No, I was not joking about the last sentence. If you work in an IT (Information Technology shop) take a moment to look around your office at all the very important equipment you have that just happens to have the Cisco logo on it. (I say "just happens to have the Cisco logo" because the root problem here has nothing to do with Cisco in particular, they're just the first company who have had this weakness uncovered--and as I said earlier, they were already in better shape than most.) Now imagine what would happen if that all that equipment just shut off, and you couldn't get it back up and running any time in the next twelve hours or so. You might think, "well, I will just go to their website and get the updates" but no, no... the Internet connection ran through one of the pieces of equipment that is now down so you can't do that. ...and even if it's not, there's a good chance that the people who your company connects to in order to reach the Internet has equipment that's has been effected, so you still can't get to the website with the updates you need. So you pick up the phone and call the manufacturer, and get to wait on hold for a very long time indeed, because many thousands of other people are just as stuck as you are. FedEx can get things out fast, but they're not nearly instantaneous, and hundreds of thousands of packages all marked "Red Tag, Highest Priority" at once are going to give them fits. Unless you know someone with magic powers of teleportation, you're looking at a very long wait for a package to be delivered by a truck that can fix your problem, and you're going to have to deal with all the upper-management types freaking out in the meantime. (Mind you, if you're lucky, your inter-office email system will also have been shut down by this, so they can only get to you through your cell phone and pager, which limits the number of panicked managers who can get to you at once.)

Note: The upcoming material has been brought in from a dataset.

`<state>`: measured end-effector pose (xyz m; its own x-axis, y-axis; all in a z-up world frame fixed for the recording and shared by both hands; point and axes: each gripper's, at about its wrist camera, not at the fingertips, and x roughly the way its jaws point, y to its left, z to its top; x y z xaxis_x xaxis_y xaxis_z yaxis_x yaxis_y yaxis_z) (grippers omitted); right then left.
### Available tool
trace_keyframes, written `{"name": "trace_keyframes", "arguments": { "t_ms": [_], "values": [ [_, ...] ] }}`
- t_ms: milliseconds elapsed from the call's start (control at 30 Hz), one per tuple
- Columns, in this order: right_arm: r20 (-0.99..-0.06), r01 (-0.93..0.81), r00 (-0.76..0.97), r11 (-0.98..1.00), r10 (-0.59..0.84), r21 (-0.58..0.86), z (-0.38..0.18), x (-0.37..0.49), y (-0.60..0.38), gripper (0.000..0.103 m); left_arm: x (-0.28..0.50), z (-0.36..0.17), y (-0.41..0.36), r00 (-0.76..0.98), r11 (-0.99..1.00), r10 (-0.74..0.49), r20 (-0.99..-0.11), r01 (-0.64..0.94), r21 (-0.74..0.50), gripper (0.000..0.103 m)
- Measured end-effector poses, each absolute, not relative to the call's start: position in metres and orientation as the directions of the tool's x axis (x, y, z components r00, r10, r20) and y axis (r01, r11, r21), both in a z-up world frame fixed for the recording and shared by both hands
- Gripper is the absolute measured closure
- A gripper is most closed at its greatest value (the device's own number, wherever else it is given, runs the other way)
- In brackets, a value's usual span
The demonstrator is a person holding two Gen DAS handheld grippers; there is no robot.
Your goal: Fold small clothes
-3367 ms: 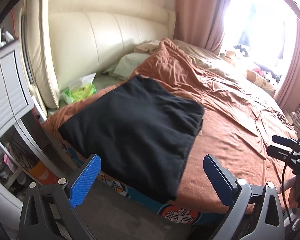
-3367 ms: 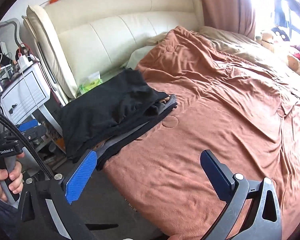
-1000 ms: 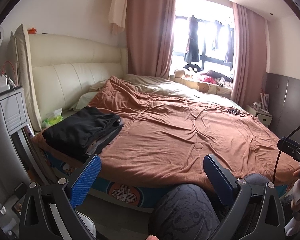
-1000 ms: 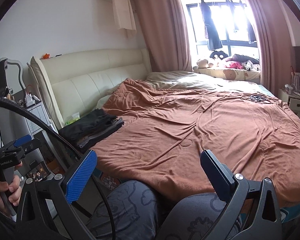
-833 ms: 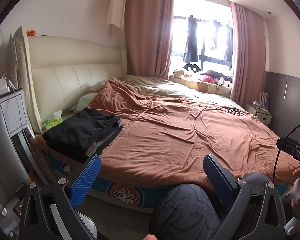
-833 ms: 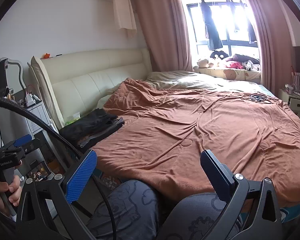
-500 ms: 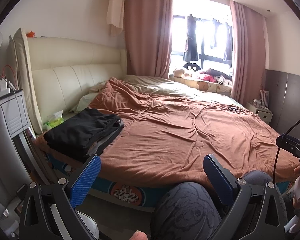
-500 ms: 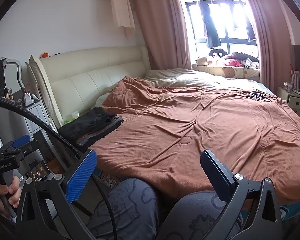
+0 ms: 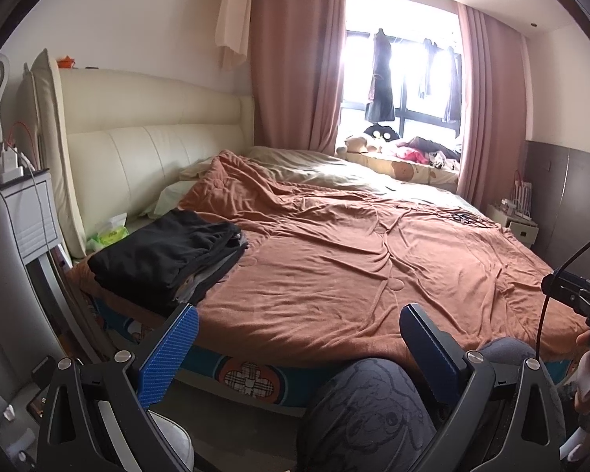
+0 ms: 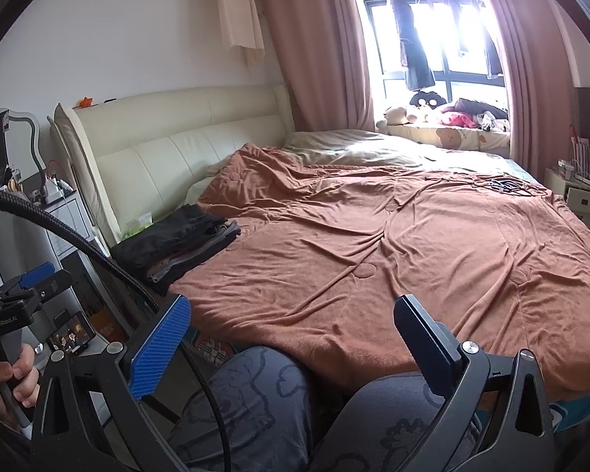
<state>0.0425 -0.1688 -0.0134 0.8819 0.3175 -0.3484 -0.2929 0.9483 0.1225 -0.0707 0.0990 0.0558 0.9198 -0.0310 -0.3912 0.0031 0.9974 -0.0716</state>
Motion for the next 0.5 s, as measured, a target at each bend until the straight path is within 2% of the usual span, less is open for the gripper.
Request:
{"name": "trace_keyframes", "arguments": {
  "t_ms": [500],
  "values": [
    [-0.376,-0.279,0.875,0.952,0.307,0.128,-0.014,0.057,-0.173,0.0,-0.061,0.05,0.103,0.919,0.999,-0.019,-0.395,-0.003,-0.054,0.0]
  ]
}}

Now, the reason why it's so terribly important that this possible scenario be made aware to people that Mike Lynn quit his job to get the word out, is that there are things that can be done to limit the damage done by a worm of this sort, but unless people understand that this type of nightmare scenario is not a once in a thousand years thing, but in actuality a very real danger to them, they're simply not going to take those steps. Lynn and others can say with some certainty that administrators are not going to take those steps, because they're the security people who on a daily basis see that administrators simply aren't taking those steps because until now all they've seen is that they occasionally have to make a late night trip to the office to restart a piece of malfunctioning equipment. The equipment manfacturers, in the interests of their stockholders, have been telling them all along that this is the worst they can expect of have to deal with.
(Sidebar: If you look at the announcement that Cisco made shortly after Lynn's presentation that pertained to the ready availability of the patch that Cisco had already made to fix the particular IPv6 exploit that Lynn used during his BlackHat presentation, you will see that there are ways of keeping the vulnerabilities out of the reach of attackers, even without the patch. Read it carefully because these are the types of things you should have been doing all along.)
I could go on for several paragraphs more about why administrators taking those steps, but I figure I've probably given enough arguments at this point. My main reason for posting this is so that people will understand that what Cisco's lawyers are telling people is not necessarily true, that ignorance is not bliss
Normally, what we've seen with Mike Lynn is what security experts have grown to expect--that people intelligent enough to figure out these things are generally responsible enough people to not be inclined to do anything spectacularly destructive with this information. Blaster showed us that this is actually not always true, and considering the ramifications of the one lone nut that it would take, well... people need to know. They can prevent this issue from blowing up in their face, and it would all be part of their normal job descriptions.